I have a list of YouTube links that I'd like to download just the sound file (a list of albums, that I'm going to then turn into .wav files to analyze). I've been using Pytube, but it's very slow and I'm hoping to find a way to possibly compress the file before it actually downloads or processes so it can provide the file faster. Code I'm using is below:
from pytube import YouTube
import time
t1 = time.time()
myAudioStream = YouTube("https://www.youtube.com/watch?v=U_SLL3-NEMM").streams.last()
t2 = time.time()
print(t2-t1)
myAudioStream.download("C:\\Users\\MyUser\\Python Projects\\AlbumFiles\\")
t3 = time.time()
print(t3-t2)
The link in there currently is just a song, since I wanted to get an idea of how long it'd take, and it still takes about 200 seconds. If I want to download something 4-8x larger, it will probably be quite awhile before it finishes. Is there something I can do when processing this data to speed this up?

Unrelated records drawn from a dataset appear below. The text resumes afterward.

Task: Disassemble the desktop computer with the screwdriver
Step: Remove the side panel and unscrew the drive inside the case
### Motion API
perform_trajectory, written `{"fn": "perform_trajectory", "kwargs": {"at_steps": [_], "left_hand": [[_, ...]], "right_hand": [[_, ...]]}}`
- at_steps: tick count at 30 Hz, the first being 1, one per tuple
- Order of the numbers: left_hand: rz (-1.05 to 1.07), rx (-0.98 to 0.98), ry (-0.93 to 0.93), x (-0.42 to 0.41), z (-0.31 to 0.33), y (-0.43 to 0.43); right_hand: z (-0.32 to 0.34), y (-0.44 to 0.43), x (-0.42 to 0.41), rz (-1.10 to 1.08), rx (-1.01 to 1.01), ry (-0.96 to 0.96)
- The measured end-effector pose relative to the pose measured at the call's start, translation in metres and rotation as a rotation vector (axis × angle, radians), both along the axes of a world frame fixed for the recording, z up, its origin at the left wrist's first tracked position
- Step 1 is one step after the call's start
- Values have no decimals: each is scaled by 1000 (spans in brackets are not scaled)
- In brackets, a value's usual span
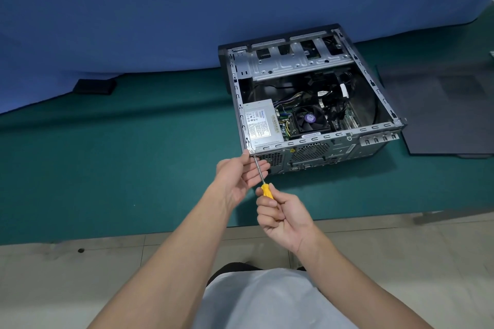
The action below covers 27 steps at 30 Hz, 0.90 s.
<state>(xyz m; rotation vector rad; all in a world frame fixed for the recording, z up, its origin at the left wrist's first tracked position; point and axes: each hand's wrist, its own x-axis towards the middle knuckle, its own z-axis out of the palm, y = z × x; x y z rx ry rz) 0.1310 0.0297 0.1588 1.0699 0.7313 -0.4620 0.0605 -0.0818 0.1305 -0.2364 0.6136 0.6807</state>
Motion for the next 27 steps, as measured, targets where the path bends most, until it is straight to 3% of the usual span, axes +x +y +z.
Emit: {"fn": "perform_trajectory", "kwargs": {"at_steps": [2, 8, 11, 22, 27], "left_hand": [[2, -2, -2, 0, 0, -1], [0, 23, 6, 0, 2, -2], [-6, 29, 8, 0, 3, -2], [-14, 59, 14, -1, 6, -4], [-20, 74, 16, 0, 7, -4]], "right_hand": [[-1, 4, -1, -20, -28, -4], [-4, 5, -2, -51, 157, 20], [-2, 5, 0, -33, 84, 0], [7, 35, 1, 37, -804, -119], [5, 42, -2, 257, -1460, -345]]}}
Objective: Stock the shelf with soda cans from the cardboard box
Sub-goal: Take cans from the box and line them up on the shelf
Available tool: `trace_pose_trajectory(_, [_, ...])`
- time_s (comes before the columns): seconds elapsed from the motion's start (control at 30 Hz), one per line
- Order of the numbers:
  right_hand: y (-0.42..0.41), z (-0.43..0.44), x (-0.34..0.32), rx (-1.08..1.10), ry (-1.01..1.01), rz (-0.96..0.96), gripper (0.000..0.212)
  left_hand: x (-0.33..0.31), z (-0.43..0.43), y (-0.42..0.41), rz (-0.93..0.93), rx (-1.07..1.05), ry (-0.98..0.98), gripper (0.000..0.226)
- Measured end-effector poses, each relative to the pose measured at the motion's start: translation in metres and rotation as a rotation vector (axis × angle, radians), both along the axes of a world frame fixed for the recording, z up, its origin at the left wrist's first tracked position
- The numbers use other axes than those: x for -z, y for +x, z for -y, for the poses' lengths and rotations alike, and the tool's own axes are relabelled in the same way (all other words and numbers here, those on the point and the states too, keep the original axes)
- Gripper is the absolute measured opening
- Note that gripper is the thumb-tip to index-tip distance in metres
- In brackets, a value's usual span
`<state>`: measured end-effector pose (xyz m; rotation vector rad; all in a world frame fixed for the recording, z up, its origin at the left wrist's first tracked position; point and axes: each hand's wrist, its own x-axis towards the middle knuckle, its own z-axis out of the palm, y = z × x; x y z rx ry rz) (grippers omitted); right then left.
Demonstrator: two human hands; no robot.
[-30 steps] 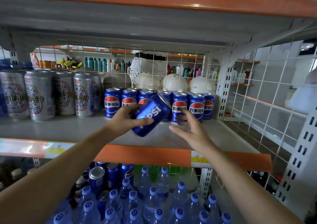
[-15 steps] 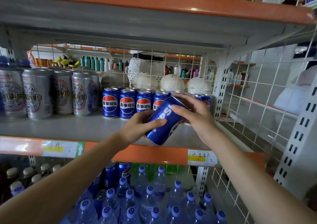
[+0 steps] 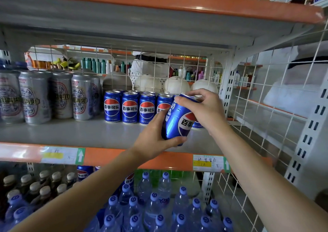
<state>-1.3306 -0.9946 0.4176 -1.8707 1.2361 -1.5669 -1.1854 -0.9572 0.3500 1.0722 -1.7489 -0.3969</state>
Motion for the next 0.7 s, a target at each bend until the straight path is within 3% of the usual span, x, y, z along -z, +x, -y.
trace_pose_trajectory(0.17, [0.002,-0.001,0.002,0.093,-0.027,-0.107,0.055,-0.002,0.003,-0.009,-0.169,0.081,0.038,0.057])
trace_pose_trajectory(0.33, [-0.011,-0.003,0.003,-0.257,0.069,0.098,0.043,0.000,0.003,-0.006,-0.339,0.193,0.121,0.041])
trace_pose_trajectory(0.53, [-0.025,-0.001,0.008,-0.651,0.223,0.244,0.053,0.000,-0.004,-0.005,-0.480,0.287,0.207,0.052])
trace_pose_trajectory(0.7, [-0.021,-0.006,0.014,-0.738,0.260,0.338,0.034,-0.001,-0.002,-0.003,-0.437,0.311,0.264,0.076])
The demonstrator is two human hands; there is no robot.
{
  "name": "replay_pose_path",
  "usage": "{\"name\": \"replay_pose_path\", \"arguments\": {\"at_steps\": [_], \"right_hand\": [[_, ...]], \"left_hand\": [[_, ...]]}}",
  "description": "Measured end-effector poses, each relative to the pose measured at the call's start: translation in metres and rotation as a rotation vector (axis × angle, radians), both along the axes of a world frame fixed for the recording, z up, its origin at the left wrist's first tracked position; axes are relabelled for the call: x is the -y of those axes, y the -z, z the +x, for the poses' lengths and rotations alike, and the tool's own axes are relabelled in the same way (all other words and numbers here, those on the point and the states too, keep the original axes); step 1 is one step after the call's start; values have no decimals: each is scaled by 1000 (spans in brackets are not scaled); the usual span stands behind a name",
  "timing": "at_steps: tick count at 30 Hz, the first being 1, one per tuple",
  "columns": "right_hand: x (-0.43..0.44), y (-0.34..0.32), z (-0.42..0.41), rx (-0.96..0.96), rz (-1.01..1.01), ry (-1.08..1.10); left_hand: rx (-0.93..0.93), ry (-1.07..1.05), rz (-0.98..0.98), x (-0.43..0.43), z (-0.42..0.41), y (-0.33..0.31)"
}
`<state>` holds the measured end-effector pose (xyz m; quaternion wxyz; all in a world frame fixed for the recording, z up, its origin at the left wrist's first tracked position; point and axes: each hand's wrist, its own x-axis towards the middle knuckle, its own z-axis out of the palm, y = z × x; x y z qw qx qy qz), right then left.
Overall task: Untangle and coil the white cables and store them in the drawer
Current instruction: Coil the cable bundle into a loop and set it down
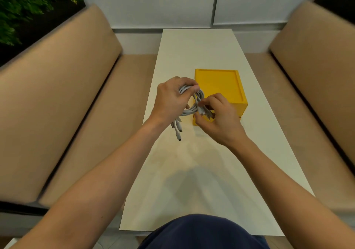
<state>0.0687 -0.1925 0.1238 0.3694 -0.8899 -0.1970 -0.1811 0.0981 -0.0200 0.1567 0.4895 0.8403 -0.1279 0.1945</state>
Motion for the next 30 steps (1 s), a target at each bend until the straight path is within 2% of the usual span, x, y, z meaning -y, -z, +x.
{"name": "replay_pose_path", "arguments": {"at_steps": [3,8,11,15,20,24,26,28,30], "right_hand": [[-11,-9,-1,-161,39,81],[-4,-24,13,-412,-13,129],[-6,-26,16,-404,-75,178],[-16,-25,14,-417,1,46],[-8,-24,13,-363,48,-153],[-3,-18,18,-305,43,-70],[3,-18,20,-301,33,-38],[6,-18,18,-306,9,-37],[6,-18,17,-296,16,-21]], "left_hand": [[35,-9,83,0,-2,5],[-58,50,97,-2,-6,11],[-86,73,132,0,-7,8],[-123,116,116,8,-5,0],[-291,120,-152,-5,-3,-5],[-414,157,-339,-6,-7,-3],[-557,199,-393,-14,-9,-4],[-681,292,-325,-21,-12,-5],[-713,357,-213,-23,-14,-3]]}}
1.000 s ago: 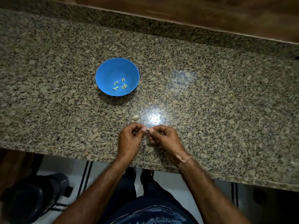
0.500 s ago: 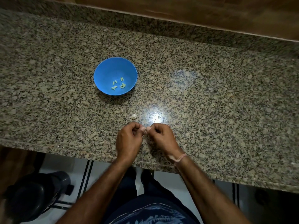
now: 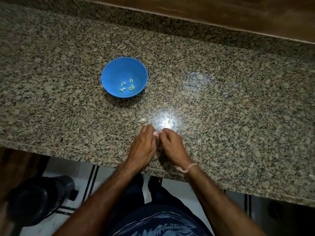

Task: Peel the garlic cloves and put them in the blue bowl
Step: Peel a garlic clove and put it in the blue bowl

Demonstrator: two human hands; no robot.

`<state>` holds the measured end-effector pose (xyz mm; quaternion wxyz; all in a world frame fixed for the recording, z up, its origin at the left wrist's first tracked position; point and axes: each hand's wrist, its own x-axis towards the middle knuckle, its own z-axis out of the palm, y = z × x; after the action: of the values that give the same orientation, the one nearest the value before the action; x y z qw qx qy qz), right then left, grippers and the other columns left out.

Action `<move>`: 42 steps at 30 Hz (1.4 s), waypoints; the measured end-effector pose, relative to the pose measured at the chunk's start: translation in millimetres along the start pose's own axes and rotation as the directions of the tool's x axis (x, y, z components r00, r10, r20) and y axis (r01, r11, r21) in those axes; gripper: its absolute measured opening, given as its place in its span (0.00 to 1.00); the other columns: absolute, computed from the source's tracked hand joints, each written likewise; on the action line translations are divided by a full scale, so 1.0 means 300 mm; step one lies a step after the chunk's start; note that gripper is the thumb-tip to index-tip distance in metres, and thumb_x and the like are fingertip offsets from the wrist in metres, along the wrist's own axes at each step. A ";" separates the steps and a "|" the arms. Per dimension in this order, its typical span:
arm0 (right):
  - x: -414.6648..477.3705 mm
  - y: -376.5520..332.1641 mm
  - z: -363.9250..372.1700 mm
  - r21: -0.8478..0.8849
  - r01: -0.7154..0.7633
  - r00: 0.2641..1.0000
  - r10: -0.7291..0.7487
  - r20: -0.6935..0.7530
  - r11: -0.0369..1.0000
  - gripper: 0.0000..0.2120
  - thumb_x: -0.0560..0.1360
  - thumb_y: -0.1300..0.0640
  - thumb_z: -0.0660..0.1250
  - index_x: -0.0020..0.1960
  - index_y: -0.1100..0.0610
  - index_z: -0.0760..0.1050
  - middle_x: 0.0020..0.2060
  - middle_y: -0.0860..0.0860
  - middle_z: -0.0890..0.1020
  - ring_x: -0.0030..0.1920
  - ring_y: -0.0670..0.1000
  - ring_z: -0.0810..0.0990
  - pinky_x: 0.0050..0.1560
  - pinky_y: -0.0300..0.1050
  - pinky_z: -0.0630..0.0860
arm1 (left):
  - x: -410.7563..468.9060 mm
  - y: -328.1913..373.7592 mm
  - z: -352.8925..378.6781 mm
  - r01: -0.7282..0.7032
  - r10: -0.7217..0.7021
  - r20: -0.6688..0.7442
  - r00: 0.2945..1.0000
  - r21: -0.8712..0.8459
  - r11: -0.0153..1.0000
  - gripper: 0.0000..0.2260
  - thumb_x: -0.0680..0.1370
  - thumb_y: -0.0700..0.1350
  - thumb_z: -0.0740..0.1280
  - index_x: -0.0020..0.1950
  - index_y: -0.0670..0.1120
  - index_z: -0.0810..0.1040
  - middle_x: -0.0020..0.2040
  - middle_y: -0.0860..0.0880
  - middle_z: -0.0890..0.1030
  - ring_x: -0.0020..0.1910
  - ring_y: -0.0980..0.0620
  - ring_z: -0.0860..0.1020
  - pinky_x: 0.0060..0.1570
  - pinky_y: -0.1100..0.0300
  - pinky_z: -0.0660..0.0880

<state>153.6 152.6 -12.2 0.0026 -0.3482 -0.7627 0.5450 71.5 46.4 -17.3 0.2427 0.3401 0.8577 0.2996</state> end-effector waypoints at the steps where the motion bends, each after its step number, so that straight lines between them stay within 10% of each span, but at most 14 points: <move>1: 0.001 -0.007 -0.002 0.077 -0.066 0.997 0.063 0.034 0.995 0.17 0.86 0.56 0.59 0.39 0.53 0.69 0.33 0.47 0.71 0.31 0.44 0.67 0.33 0.31 0.66 | -0.002 -0.001 0.000 -0.004 0.004 0.006 1.000 0.003 1.000 0.05 0.87 0.44 0.55 0.51 0.48 0.66 0.44 0.50 0.69 0.36 0.54 0.67 0.34 0.56 0.62; 7: -0.020 -0.003 0.022 -0.342 0.219 0.965 -0.255 -0.064 0.914 0.14 0.86 0.58 0.59 0.41 0.53 0.66 0.34 0.44 0.67 0.34 0.41 0.64 0.35 0.32 0.64 | 0.001 -0.017 -0.024 0.272 -0.187 0.280 0.942 -0.305 0.913 0.11 0.88 0.49 0.52 0.59 0.48 0.72 0.54 0.50 0.77 0.51 0.54 0.76 0.49 0.58 0.75; 12: 0.007 -0.032 -0.013 0.166 -0.199 0.974 0.176 0.142 0.966 0.16 0.86 0.56 0.60 0.39 0.55 0.71 0.34 0.50 0.75 0.32 0.48 0.73 0.32 0.38 0.71 | 0.002 -0.017 -0.006 0.018 -0.020 0.018 1.000 0.127 0.992 0.05 0.87 0.43 0.56 0.56 0.44 0.70 0.48 0.49 0.70 0.34 0.57 0.65 0.30 0.60 0.60; 16: -0.013 0.019 0.017 -0.322 0.218 0.971 -0.239 -0.027 0.921 0.14 0.86 0.55 0.58 0.42 0.53 0.68 0.35 0.44 0.69 0.35 0.42 0.65 0.36 0.34 0.64 | 0.030 -0.006 -0.038 0.445 -0.322 0.345 0.882 -0.382 0.810 0.11 0.88 0.48 0.54 0.57 0.45 0.74 0.48 0.46 0.77 0.41 0.53 0.75 0.37 0.60 0.72; 18: -0.012 0.006 0.024 -0.324 0.246 0.964 -0.266 -0.020 0.914 0.14 0.87 0.55 0.58 0.41 0.52 0.66 0.35 0.44 0.68 0.34 0.40 0.66 0.35 0.34 0.63 | 0.017 0.006 -0.046 0.431 -0.321 0.336 0.885 -0.333 0.839 0.11 0.88 0.48 0.54 0.55 0.46 0.73 0.44 0.48 0.74 0.36 0.55 0.71 0.31 0.61 0.68; 20: 0.005 -0.021 0.004 -0.039 0.014 1.000 -0.013 0.018 0.999 0.16 0.86 0.57 0.58 0.39 0.53 0.68 0.33 0.46 0.72 0.28 0.39 0.71 0.30 0.31 0.67 | -0.003 -0.002 -0.023 0.075 -0.080 0.083 0.993 0.052 0.996 0.07 0.87 0.46 0.56 0.55 0.45 0.71 0.46 0.49 0.71 0.34 0.57 0.67 0.31 0.59 0.63; 23: 0.008 -0.045 -0.020 0.324 -0.472 0.875 0.391 0.285 0.820 0.17 0.86 0.56 0.60 0.39 0.57 0.72 0.30 0.49 0.73 0.26 0.45 0.70 0.26 0.37 0.69 | -0.012 -0.018 -0.012 -0.147 0.148 0.013 0.989 0.220 0.964 0.05 0.87 0.44 0.58 0.51 0.49 0.65 0.46 0.51 0.67 0.32 0.58 0.63 0.30 0.63 0.56; 26: -0.005 -0.019 0.012 0.142 -0.203 0.977 0.189 0.101 0.969 0.17 0.86 0.57 0.59 0.38 0.53 0.70 0.31 0.47 0.72 0.28 0.42 0.68 0.29 0.33 0.67 | 0.025 -0.009 -0.029 0.234 -0.193 0.214 0.958 -0.184 0.955 0.09 0.87 0.46 0.55 0.50 0.45 0.70 0.43 0.50 0.73 0.35 0.56 0.68 0.32 0.63 0.63; 29: -0.006 0.013 0.040 -0.336 0.251 0.956 -0.288 -0.063 0.908 0.14 0.86 0.57 0.59 0.41 0.52 0.67 0.34 0.41 0.67 0.33 0.38 0.64 0.36 0.31 0.65 | 0.047 -0.003 -0.055 0.675 -0.425 0.526 0.736 -0.538 0.504 0.14 0.87 0.48 0.56 0.44 0.46 0.71 0.33 0.53 0.71 0.29 0.56 0.66 0.27 0.62 0.62; 32: 0.012 0.003 0.029 -0.125 0.103 0.994 -0.106 -0.018 0.987 0.17 0.86 0.57 0.60 0.38 0.52 0.69 0.31 0.44 0.70 0.28 0.38 0.66 0.32 0.32 0.65 | 0.018 -0.018 -0.044 0.293 -0.244 0.221 0.944 -0.230 0.928 0.10 0.88 0.47 0.56 0.50 0.46 0.73 0.40 0.52 0.72 0.32 0.57 0.67 0.30 0.62 0.62; 34: 0.009 -0.030 0.007 0.384 -0.328 0.943 0.271 0.194 0.863 0.18 0.86 0.57 0.60 0.37 0.54 0.72 0.29 0.47 0.72 0.26 0.43 0.68 0.29 0.36 0.66 | -0.004 -0.028 -0.039 -0.078 0.077 0.012 0.997 0.115 0.990 0.07 0.88 0.46 0.57 0.54 0.47 0.71 0.46 0.51 0.70 0.33 0.57 0.68 0.30 0.63 0.62; 36: 0.006 -0.045 0.001 0.504 -0.464 0.885 0.352 0.305 0.729 0.18 0.86 0.56 0.60 0.37 0.55 0.74 0.28 0.48 0.73 0.28 0.47 0.68 0.28 0.38 0.67 | 0.000 -0.032 -0.037 -0.143 0.144 -0.009 0.990 0.072 0.987 0.07 0.87 0.47 0.57 0.51 0.49 0.69 0.45 0.52 0.70 0.34 0.57 0.69 0.30 0.65 0.64; 39: -0.018 -0.002 0.042 0.008 0.012 1.000 -0.013 0.008 1.000 0.15 0.87 0.56 0.59 0.42 0.55 0.72 0.34 0.47 0.74 0.32 0.46 0.70 0.34 0.33 0.68 | 0.022 -0.019 -0.063 0.380 -0.276 0.286 0.918 -0.427 0.821 0.12 0.87 0.46 0.57 0.46 0.45 0.73 0.38 0.51 0.72 0.32 0.55 0.68 0.31 0.64 0.64; 42: -0.014 0.000 0.060 -0.229 0.215 0.968 -0.237 -0.076 0.950 0.13 0.86 0.57 0.60 0.42 0.53 0.70 0.34 0.44 0.71 0.32 0.39 0.67 0.36 0.30 0.67 | 0.040 -0.008 -0.077 0.658 -0.403 0.520 0.753 -0.579 0.482 0.15 0.87 0.48 0.58 0.41 0.48 0.71 0.33 0.52 0.69 0.28 0.56 0.65 0.26 0.64 0.61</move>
<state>149.9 135.5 -18.0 0.0658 -0.2841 -0.8518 0.4352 48.3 45.6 -5.2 0.5719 -0.0308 0.6736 0.4671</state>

There is a free, cross platform (Windows/Mac/Linux), command line program named youtube-dl that can convert YouTube videos to mp3 files.
Show a list of the available formats for a specific YouTube URL which I have denoted by <URL> in the following line of code.
youtube-dl -F <URL>
Some of the available formats for a specific YouTube URL are audio only and they are identified as audio only in the results of youtube-dl -F <URL>.
youtube-dl can convert YouTube videos to mp3 files with the following command:
youtube-dl -f your-choice-of-format --extract-audio --audio-format mp3 <URL>
where your-choice-of-format is replaced by an format integer number that is selected from the results of youtube-dl -F <URL>.
A YouTube video has to be downloaded before it can be converted as part of the execution of the above command, because youtube-dl cannot convert a video to mp3 format unless it has access to it, so youtube-dl downloads the entire video as a temporary file and then deletes the temporary file automatically when it is done converting it.
youtube-dl can be installed on any OS that has Python installed with this command:
python3 -m pip install youtube-dl
In addition to converting YouTube videos to mp3 files, youtube-dl has an amazing list of capabilities including downloading playlists and channels, downloading multiple videos from a list of URLs in a text file, and downloading part of a playlist or channel by specifying the start NUMBER and the end NUMBER of the batch of videos that you want to download from a playlist as follows:
youtube-dl -f FORMAT -ci --playlist-start NUMBER --playlist-end NUMBER <URL-of-playlist>
There's something else you can do with youtube-dl if you already bought a CD and found the music video of a song from that CD on YouTube. You can download the music video, remove its audio track, and replace it with a high definition audio track from your own CD.
So I'd like to just report the results of the post above. I know this might belong in a comment, but I tried slightly different methods and would like to provide the code. I looked at different approaches people used to call youtube-dl and compared the speed.
So in all of my methods, I used youtube-dl, because it was so much faster than Pytube. I'm not sure what makes Pytube so much slower, but if someone wants to comment an explanation, I am interested!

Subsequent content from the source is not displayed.